Just learned that they’ve confirmed that the day will hold two sessions, one in the AM and a second one in the PM for a different audience. When I agreed to do the session, it was with the understanding that nine times out of ten they combine the two audiences into one decent size session that is done in the AM, so I can just take off after that. This office wants to keep the two audiences separate, so the two sessions will happen regardless of the attendance in each.

If I end up doing the day in NY, I’ll never get back in time to be there for theklute‘s feature at GPL that night. (Sorry, man. ) That’s not the big issue here though — when I contract a session I contract for the day and get paid no matter how many classes I run on that day.

No…that’s not the big issue at all.

The big issue is that the session is in Two World Financial Center and it overlooks the WTC site.

I went and visited the site in November of 2001. Many nightmares later I made a promise to myself that I would not return until it was rebuilt.

Part of me says I need to go — I desperately need the money (I get $1k/day as a fee) and it might be good for me to do it for personal reasons. Part of me says I need to honor the promise I made to myself not to return this soon.

I am truly torn. Love to hear some perspectives before I make the decision, although (as always) in the end I will keep my own counsel on this.

So…


nine days

In nine days it’ll be five years.

I know attaching specific emotions to arbitrary time frames is irrational, but it’s also human.

I find myself thinking, once again and not for the last time, about that first plane and how my seven co-workers might have felt. I hope there was a moment of peace and acceptance at the end, if only for a split second.

I think about how they eventually found the remains of at least one of them, and how the family fell out about whether accepting their return was important after they’d “buried” her already.

Acceptance…an odd word, but it seems better than “closure” to me. I think this wound/door will never close.

I think I’ll go back to the memorial garden at work on the Monday and visit.

As I wrote that, I became aware of how the events may have contributed to my desire to leave — how I dived into delivering the “grief counseling/travel seminars” at work in the days after, even though I couldn’t shake my own grief and anger.

I am still angry at them back at work for never understanding how I felt; how the event had shaken my delicate balance of depression and rage. After all, I didn’t “lose anyone.”

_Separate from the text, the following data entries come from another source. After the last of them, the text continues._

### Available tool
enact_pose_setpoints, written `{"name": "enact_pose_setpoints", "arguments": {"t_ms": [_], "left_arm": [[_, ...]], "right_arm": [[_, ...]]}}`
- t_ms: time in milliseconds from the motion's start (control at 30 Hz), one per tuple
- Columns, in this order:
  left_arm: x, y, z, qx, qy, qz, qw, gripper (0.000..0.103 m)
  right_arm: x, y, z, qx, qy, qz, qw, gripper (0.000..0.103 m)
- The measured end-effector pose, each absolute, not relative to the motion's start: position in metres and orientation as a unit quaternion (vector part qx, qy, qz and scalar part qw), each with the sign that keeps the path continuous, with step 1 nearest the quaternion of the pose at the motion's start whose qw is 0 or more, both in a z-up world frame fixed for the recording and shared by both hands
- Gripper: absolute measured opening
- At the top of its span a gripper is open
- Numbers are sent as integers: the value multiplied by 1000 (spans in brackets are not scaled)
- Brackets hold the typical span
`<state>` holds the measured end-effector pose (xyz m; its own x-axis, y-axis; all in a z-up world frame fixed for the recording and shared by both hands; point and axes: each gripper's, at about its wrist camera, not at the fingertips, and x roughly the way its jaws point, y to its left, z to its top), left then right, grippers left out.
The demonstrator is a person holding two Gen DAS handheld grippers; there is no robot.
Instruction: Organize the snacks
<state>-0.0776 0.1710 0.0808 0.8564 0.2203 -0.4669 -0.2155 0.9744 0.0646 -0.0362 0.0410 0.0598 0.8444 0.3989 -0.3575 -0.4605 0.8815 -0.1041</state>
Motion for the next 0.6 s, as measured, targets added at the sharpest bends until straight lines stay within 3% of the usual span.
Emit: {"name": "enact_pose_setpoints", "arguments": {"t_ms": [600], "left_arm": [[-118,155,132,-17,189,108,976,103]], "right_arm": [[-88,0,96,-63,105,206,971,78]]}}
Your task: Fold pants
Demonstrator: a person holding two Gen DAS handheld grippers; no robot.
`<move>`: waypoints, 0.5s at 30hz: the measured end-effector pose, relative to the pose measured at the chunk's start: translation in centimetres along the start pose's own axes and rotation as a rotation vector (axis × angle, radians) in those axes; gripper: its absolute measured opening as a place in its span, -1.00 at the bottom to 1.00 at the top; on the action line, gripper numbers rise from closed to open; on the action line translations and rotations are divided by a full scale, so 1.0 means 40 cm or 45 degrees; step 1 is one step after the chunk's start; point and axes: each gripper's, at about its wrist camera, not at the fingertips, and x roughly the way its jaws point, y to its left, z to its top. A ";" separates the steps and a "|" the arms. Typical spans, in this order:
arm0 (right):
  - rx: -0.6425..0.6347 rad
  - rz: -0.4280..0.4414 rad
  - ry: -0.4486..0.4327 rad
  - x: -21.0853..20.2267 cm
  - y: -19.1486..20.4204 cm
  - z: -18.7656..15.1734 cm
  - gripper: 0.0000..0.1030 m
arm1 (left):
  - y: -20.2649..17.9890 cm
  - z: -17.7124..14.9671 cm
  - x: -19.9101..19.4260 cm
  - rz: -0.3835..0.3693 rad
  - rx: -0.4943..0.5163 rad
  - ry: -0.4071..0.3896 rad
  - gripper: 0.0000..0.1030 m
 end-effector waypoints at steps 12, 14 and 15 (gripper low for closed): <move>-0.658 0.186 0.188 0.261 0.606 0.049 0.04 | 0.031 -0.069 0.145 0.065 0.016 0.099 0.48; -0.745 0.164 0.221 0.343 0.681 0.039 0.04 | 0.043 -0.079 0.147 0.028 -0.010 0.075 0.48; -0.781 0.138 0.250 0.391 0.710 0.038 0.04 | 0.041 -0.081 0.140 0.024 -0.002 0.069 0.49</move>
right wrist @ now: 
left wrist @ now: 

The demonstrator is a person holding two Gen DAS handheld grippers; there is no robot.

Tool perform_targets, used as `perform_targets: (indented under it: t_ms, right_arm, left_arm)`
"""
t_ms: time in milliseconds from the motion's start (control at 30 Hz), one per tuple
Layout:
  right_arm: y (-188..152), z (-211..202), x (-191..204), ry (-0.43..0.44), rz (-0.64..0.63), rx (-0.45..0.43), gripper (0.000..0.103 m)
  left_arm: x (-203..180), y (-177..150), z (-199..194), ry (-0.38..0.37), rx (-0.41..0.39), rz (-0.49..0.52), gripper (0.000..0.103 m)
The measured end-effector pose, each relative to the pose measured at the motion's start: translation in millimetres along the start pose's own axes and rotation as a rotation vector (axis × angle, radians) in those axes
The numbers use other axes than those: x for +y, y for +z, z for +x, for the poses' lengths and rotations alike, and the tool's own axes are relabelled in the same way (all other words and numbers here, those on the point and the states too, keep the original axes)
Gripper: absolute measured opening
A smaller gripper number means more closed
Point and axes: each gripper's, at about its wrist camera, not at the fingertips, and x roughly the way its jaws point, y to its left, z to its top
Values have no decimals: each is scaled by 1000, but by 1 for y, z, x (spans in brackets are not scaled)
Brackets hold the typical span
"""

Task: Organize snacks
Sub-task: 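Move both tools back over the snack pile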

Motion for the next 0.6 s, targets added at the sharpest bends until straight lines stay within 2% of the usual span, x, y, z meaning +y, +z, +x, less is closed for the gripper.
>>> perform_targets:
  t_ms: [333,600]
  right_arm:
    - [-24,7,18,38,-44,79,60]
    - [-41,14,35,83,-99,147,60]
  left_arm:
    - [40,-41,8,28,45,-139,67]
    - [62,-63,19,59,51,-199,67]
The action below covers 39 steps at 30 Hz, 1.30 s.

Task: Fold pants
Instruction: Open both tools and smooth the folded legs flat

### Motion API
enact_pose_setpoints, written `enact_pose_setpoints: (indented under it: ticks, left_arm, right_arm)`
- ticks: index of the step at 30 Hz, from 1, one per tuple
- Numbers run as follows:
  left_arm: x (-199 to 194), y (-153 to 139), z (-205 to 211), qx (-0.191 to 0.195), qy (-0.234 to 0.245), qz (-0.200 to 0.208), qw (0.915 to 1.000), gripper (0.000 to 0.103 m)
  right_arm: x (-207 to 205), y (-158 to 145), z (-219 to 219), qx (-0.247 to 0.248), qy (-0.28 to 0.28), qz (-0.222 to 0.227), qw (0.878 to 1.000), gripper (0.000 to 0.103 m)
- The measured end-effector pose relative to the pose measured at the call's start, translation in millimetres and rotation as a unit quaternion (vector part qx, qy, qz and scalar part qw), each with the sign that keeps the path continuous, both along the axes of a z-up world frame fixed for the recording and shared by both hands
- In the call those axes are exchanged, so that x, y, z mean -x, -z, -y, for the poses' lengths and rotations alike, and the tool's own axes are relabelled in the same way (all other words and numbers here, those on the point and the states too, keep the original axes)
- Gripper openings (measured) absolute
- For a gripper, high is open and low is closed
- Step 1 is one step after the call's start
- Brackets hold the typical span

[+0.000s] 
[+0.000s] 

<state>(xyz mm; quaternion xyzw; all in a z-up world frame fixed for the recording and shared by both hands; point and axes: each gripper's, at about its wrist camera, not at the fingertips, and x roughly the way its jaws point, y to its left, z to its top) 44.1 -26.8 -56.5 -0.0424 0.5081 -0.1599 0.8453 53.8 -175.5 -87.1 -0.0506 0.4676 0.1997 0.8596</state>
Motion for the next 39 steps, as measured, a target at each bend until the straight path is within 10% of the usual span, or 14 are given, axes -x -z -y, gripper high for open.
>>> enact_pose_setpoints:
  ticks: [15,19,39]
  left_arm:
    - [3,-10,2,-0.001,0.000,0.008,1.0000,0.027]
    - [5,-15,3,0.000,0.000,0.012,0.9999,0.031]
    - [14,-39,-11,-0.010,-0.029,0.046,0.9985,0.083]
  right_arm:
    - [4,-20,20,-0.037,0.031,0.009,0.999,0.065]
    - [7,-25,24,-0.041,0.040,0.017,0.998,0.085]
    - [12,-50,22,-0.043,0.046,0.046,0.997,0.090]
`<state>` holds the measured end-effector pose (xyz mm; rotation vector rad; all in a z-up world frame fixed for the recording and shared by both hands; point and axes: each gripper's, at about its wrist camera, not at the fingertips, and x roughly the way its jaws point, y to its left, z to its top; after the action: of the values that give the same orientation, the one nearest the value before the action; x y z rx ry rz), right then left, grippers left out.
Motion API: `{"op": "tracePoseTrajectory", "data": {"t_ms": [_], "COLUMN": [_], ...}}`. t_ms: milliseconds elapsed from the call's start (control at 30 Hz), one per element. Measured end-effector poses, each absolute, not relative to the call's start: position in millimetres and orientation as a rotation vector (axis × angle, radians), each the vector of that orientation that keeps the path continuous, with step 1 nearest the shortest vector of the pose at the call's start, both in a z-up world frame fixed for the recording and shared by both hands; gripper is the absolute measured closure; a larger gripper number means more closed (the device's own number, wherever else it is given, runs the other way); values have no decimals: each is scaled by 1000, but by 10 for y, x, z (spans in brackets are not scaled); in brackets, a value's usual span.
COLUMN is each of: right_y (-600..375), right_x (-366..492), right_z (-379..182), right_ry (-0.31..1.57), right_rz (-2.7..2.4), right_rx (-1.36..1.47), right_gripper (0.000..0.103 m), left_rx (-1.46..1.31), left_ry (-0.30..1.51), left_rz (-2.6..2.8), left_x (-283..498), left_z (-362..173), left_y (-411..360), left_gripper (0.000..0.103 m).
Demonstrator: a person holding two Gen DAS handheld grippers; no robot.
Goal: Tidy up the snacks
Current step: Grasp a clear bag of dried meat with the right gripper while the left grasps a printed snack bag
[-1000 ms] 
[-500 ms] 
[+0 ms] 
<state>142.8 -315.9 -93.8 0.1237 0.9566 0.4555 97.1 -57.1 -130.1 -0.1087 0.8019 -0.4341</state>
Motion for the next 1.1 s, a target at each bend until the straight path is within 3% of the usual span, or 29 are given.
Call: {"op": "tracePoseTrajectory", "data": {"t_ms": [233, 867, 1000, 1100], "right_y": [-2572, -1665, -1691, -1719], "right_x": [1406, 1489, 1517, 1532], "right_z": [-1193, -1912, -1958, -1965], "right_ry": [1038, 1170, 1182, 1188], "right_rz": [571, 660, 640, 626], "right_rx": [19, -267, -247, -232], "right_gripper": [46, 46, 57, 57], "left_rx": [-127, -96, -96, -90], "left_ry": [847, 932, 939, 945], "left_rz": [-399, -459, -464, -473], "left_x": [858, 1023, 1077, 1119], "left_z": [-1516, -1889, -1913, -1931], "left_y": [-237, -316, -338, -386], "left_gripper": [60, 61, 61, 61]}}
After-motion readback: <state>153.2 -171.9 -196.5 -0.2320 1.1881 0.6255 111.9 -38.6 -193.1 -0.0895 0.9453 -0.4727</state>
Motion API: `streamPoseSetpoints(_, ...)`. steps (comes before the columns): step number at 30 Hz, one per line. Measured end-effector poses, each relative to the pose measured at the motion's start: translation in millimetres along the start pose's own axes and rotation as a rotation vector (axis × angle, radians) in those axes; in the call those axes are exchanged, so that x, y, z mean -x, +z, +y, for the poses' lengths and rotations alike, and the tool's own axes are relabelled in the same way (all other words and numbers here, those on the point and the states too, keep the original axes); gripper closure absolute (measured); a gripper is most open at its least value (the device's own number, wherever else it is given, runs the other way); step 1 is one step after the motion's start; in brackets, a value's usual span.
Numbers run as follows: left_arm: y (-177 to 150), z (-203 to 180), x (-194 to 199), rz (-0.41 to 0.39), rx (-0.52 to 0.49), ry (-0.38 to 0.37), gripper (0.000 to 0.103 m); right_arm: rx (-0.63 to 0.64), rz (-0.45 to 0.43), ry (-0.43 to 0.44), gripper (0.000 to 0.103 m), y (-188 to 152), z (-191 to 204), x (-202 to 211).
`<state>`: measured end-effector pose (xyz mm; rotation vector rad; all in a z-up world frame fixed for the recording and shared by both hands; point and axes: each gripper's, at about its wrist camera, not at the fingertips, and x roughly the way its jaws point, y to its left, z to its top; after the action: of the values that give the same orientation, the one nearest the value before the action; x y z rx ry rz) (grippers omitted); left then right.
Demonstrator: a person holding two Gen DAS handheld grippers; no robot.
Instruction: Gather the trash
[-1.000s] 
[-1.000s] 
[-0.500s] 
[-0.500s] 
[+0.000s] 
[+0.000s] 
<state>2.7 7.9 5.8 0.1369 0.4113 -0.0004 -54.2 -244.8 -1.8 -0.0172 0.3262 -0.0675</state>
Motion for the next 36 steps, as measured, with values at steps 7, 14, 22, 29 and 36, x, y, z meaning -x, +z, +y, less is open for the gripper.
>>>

But I took the calls from family members that morning. I ran around making sure my close friend Katie wasn’t on the plane (she changed to get frequent flyer miles at the last minute). I stayed for hours calling old associates who’d moved on to tell them what had happened — some of whom were in NY that morning and were thanking God that everyone they knew was safe, until I called them…

I was one of many who sang “Puff the Magic Dragon” to Neilie’s daughter at her funeral, and I’m the one who still can’t hear that song.

Most of all, I’m the one who learned that despite our long rift, Tara had sent her sister to me for advice because she respected me so much. And I’m the one who knew that and never stepped up to tell her how humbled I was by that.

I know — all is forgiven, and I’m not someone who suffered as others have suffered.

But I still think of these things. I still toss and turn.

And no one tried to help me at work…I was just expected to suck it up and do my job. Which I did…

I did.

NOTE: For those of you who’ve responded, I haven’t written back individually, because I think it’s easier to say collectively: Thank you for your thoughts. Musings like this help me; knowing you’re reading and responding helps me too, as I hope it may help you.